5 Design Tips for Your Proposals that Will Win You More Customers
The content and pricing of your business proposal are extremely important. However, many people tend to overlook the design. That’s why we decided to focus on bringing you tested design tips and tricks that will help you win over clients.
Even if you think your content can do all the talking, the design of your proposal will make it look more professional. While your introduction, proof of work, and pricing sections, are essential, your design makes it engaging and easy to read.
Highlight The Essential Parts
The primary focus of the design of your business proposal should be functionality. Making your proposal aesthetically pleasing should come second to the actual content and readability.
Make sure the things you want to draw attention to are front and centre. Any content that may serve as a deciding factor for your clients should be prominently displayed. That includes ROI from at least one recent project, and any estimates you have for this one, etc.

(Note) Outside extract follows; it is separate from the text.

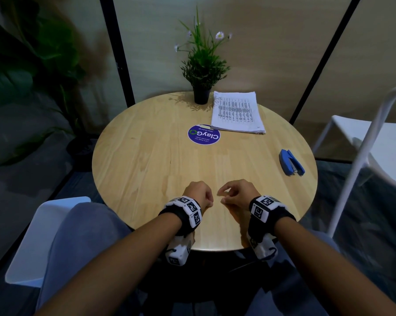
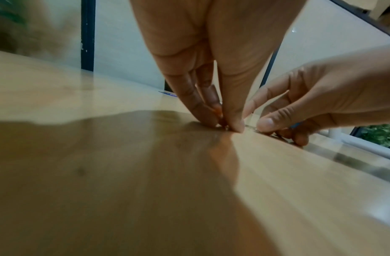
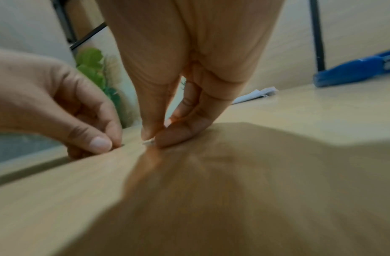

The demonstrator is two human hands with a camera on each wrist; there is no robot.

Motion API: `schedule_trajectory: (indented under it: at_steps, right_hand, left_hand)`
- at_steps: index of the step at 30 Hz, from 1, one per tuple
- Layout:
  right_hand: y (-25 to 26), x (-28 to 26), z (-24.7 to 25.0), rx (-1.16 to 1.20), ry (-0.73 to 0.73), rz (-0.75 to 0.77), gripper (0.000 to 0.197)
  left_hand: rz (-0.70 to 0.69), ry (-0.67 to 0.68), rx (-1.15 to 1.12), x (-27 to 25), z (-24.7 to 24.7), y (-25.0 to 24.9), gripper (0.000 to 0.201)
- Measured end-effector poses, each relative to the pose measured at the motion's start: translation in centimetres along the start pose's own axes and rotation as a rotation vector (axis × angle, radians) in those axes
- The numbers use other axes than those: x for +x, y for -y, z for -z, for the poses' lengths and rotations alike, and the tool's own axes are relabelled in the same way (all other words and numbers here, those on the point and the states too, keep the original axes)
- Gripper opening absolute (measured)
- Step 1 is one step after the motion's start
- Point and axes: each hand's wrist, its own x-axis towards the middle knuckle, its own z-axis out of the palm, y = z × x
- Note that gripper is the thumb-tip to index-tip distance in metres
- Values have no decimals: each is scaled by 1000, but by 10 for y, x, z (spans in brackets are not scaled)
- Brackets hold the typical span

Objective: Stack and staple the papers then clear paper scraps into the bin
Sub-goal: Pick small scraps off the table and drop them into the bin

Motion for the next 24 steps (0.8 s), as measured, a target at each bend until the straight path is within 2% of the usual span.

While you write your proposal, include visuals to break up large pieces of text. If there’s something you want to prove, prove it with a screenshot. Images pack a bigger punch than text, so choose them wisely before you hit send.

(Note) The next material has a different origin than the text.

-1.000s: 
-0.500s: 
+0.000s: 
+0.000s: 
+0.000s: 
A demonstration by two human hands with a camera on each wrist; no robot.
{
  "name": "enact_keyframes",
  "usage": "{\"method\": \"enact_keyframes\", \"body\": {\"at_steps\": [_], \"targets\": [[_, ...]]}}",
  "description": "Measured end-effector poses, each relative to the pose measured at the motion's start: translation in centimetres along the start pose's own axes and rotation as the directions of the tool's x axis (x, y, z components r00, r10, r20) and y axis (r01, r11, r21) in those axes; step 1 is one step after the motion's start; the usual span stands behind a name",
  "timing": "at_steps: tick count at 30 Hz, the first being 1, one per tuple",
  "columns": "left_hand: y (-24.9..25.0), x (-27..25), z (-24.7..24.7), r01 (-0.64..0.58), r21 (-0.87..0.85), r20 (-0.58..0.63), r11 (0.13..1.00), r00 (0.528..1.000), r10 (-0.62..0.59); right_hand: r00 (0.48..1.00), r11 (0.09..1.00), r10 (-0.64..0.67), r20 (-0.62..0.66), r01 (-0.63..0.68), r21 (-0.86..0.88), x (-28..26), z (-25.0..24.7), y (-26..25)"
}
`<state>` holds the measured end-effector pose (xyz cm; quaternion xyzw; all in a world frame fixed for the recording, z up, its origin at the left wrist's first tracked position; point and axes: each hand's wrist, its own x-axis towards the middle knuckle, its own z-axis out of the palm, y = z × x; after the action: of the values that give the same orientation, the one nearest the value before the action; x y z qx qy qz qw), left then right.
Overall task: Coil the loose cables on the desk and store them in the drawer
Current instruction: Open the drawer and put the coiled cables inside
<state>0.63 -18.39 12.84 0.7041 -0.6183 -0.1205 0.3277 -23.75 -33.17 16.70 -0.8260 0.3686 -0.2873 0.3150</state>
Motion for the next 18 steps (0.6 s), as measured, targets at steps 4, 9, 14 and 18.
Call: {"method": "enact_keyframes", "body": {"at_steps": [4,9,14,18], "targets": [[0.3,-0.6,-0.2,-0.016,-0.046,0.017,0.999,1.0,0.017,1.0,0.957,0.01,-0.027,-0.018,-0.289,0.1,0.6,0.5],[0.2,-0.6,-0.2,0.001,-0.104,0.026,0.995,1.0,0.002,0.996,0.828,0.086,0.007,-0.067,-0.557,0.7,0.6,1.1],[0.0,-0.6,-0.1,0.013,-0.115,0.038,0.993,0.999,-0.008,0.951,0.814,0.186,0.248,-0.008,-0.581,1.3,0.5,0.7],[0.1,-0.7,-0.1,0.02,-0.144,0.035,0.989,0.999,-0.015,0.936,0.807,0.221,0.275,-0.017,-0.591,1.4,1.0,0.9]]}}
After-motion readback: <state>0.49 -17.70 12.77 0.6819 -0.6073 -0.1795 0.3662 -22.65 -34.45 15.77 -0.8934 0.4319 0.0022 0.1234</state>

Make sure to always think about the person that will end up reading your proposal. You don’t want to bury them in text. If you want your clients to get back to you quickly, make sure your proposal is easy to get through and doesn’t leave them with more questions than answers.

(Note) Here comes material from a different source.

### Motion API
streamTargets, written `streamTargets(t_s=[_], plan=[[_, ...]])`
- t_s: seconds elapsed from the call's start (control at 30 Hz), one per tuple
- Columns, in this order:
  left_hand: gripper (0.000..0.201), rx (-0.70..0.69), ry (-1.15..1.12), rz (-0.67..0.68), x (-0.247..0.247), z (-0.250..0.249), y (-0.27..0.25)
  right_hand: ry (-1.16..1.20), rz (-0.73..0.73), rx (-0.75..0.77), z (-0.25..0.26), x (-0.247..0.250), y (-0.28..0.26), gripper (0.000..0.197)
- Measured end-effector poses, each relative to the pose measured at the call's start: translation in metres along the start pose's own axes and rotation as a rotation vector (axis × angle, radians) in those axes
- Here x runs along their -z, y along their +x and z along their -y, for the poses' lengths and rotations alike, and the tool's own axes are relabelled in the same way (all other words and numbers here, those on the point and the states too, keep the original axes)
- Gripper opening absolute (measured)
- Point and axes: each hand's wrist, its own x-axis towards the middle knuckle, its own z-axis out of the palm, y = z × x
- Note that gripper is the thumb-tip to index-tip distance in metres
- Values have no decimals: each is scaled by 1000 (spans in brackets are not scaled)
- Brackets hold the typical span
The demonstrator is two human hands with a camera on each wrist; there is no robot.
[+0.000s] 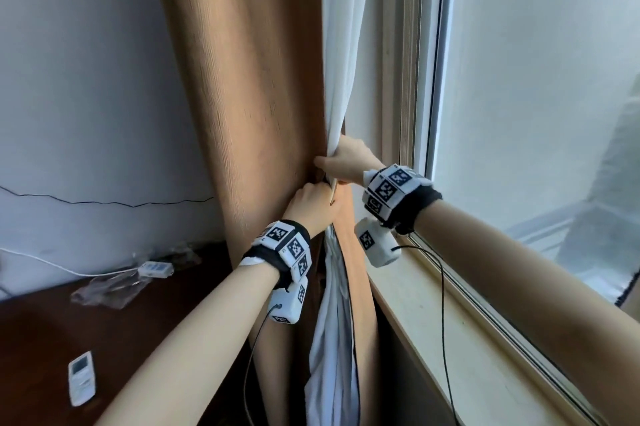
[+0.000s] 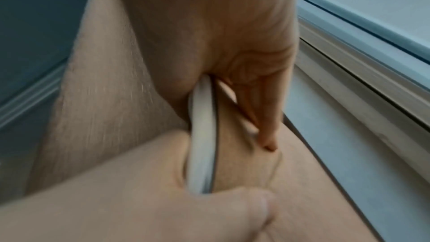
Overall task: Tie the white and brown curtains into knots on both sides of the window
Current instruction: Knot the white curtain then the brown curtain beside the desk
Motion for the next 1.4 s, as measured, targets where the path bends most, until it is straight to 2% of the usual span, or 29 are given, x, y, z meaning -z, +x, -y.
streamTargets(t_s=[0.03,0.07,0.17,0.27,0.33,0.37,0.43,0.47,0.53,0.6,0.63,0.7,0.8,0.87,0.93,1.0,1.03,1.07,1.13,1.2,1.23,1.3,1.33,1.4], plan=[[40,-29,10,22,1,2,-1,9,-8,35,-2,-2,-2,17],[36,-59,10,44,3,3,-2,-4,-19,71,-2,-2,-5,14],[34,-118,-99,139,12,5,-10,-92,-7,128,-8,1,-5,24],[54,-199,-174,196,5,14,-28,-116,0,129,-18,8,-1,30],[65,-273,-276,129,-11,23,-49,-124,4,127,-27,15,-1,28],[63,-290,-330,62,-20,27,-58,-134,4,123,-29,17,-1,27],[40,-253,-299,-56,-37,30,-71,-145,4,99,-30,19,-1,28],[32,-198,-202,-39,-44,29,-73,-145,2,89,-29,18,1,29],[46,-38,17,174,-59,26,-74,-135,-2,74,-26,13,2,25],[61,84,71,375,-76,21,-75,-103,-3,86,-22,6,2,11],[60,109,63,402,-85,19,-75,-90,-1,99,-21,4,2,11],[47,115,101,387,-97,16,-80,-96,3,110,-20,2,2,16],[33,160,135,415,-110,17,-90,-109,-9,105,-22,4,-1,11],[28,136,13,457,-101,17,-96,-149,-25,95,-25,8,0,11],[9,82,-365,494,-83,13,-106,-200,-25,97,-28,10,1,20],[19,49,-806,559,-57,6,-119,-222,-20,103,-27,12,2,26],[16,47,-975,582,-51,5,-124,-225,-18,105,-27,12,2,26],[10,45,-1075,590,-51,8,-127,-229,-13,102,-27,12,2,23],[28,65,-1156,601,-61,12,-130,-235,8,94,-25,12,3,13],[34,50,-1106,676,-80,5,-135,-256,38,94,-22,14,4,14],[35,-8,-1026,735,-87,-2,-139,-274,49,101,-21,15,4,20],[35,-167,-725,867,-100,-12,-144,-291,61,97,-21,16,4,27],[32,-227,-568,879,-103,-14,-144,-293,63,89,-22,17,4,27],[25,-252,-423,714,-101,-4,-136,-290,62,65,-26,17,4,23]])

You may also want to read: Design Tips for Increasing Conversions on Content Sites
Let’s Talk About Money
The section of the proposal most people have a problem with is the pricing. If you’re not sure how to price your services, here are a few tips.
Firstly, name your pricing section investment, ROI or something similar. Avoid naming it pricing because it will cheapen your proposal. Furthermore, it will make it seem like an invoice instead of a beginning of a business relationship.
You can charge hourly and make sure you get paid for every hour you put towards your client. A lot of small businesses go this route thinking it’s the safest option for them. However, this is where they are wrong and end up working extra hours affecting their sleep cycles.
If you charge hourly, you charge only for your work and not the overall value of your work. If you’re making a website that has the potential to bring in a lot of revenue, you’re losing out on its overall value.
Furthermore, this type of pricing won’t give you the incentive to finish your work earlier. That’s why we advise you to price your services by the overall value. The best way to figure out your price is to ask directly during your discovery session how much you can increase your client’s revenue.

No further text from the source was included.